La forma della tazza incide su tre cose, e due riguardano la bevanda più che l’estetica.
L’aroma
Quasi tutto ciò che chiamiamo gusto è olfatto. Un bordo più stretto convoglia i composti volatili verso il naso; una coppa larga e aperta li disperde.
È il motivo per cui i bicchieri da degustazione, nel vino e nel whisky, hanno la forma a tulipano, e per cui un espresso in una tazza dalla bocca stretta profuma più della stessa estrazione in una tazza larga.
Il calore
Le pareti spesse trattengono il calore e riducono il crollo di temperatura quando il caffè arriva in una tazza fredda. Per questo le vere tazzine da espresso sono in porcellana pesante e non in vetro sottile.
Il preriscaldamento conta più dello spessore, e le due cose insieme aiutano.
La latte art
Una coppa larga con la base stretta concentra la crema al centro e dà spazio al disegno per formarsi. Un mug a pareti dritte rende la stessa versata parecchio più difficile.

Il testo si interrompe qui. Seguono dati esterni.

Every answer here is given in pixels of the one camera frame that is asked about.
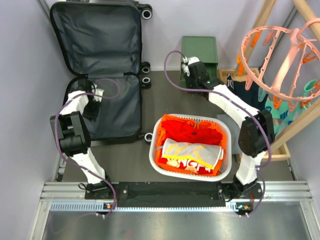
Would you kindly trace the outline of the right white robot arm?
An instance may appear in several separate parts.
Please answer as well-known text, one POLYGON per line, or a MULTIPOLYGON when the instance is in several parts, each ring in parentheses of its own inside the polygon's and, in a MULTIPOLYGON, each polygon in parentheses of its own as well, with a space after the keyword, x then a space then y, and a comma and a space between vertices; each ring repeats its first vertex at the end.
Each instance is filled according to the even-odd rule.
POLYGON ((275 140, 272 115, 268 110, 260 111, 245 103, 220 79, 211 78, 197 57, 183 57, 181 69, 186 87, 207 93, 208 101, 222 109, 240 128, 238 146, 242 157, 232 186, 237 197, 245 198, 256 184, 263 156, 275 140))

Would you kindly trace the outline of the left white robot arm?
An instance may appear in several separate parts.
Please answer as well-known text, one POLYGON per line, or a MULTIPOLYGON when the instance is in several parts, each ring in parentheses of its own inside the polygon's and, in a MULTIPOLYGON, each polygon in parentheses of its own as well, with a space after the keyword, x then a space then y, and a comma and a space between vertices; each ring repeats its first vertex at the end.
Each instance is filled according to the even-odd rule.
POLYGON ((78 187, 91 198, 100 195, 109 198, 114 191, 106 171, 98 164, 91 150, 91 136, 83 114, 93 120, 98 115, 104 91, 86 78, 72 80, 64 95, 62 109, 50 117, 50 125, 56 144, 63 156, 74 161, 87 178, 87 184, 78 187))

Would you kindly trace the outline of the white plastic basin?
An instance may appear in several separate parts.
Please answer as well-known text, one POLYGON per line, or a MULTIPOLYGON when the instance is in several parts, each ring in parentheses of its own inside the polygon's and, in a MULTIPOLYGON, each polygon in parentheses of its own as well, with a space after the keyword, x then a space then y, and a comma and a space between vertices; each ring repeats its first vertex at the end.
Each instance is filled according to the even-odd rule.
POLYGON ((155 124, 149 150, 149 161, 160 174, 206 182, 219 182, 230 172, 232 166, 232 143, 229 128, 220 120, 203 116, 165 114, 155 124), (198 172, 175 168, 166 164, 162 158, 162 146, 166 139, 191 144, 221 146, 224 150, 222 160, 215 168, 198 172))

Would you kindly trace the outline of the black and white suitcase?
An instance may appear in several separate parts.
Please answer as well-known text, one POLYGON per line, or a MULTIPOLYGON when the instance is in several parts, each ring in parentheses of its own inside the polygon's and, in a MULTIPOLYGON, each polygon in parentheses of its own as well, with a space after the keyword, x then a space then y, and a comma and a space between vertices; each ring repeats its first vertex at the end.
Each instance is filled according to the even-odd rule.
POLYGON ((86 78, 104 90, 96 121, 83 117, 97 144, 128 144, 143 137, 142 90, 151 87, 151 80, 140 75, 151 65, 142 60, 142 20, 152 16, 152 6, 136 0, 61 0, 50 8, 72 80, 86 78))

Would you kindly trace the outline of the beige garment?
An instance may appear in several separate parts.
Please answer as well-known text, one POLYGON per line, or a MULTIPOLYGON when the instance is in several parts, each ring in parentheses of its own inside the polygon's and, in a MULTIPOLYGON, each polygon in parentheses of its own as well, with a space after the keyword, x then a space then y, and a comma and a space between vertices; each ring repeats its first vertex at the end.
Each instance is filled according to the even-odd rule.
POLYGON ((196 173, 200 168, 210 172, 224 157, 219 145, 177 142, 170 138, 165 140, 161 150, 167 165, 196 173))

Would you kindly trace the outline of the small colourful drawer cabinet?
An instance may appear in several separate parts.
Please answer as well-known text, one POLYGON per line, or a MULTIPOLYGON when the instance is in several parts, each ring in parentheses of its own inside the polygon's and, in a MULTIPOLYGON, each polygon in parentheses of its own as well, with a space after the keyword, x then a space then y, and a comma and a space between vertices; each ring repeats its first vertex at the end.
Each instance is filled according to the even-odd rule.
POLYGON ((215 36, 183 36, 181 52, 204 63, 210 80, 217 78, 219 60, 215 36))

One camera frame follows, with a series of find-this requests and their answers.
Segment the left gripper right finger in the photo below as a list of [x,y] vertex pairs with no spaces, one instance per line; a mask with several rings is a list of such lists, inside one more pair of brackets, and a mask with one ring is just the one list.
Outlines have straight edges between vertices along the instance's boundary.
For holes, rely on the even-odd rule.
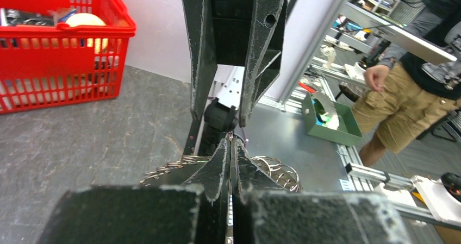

È tutta la logica progettuale della tazza da cappuccino, ed è il motivo per cui le Loveramics Egg sono le tazze più usate dai baristi.
La questione del volume
La capacità definisce la bevanda. Un cappuccino in una tazza da 150 ml è un cappuccino; la stessa ricetta scalata a 400 ml è un latte con molta schiuma. Se i cappuccini delle catene la deludono, il motivo è la tazza.
Il vetro a doppia parete
Tiene calda la bevanda, mostra gli strati e si preriscalda male: la parete interna è isolata dall’acqua calda.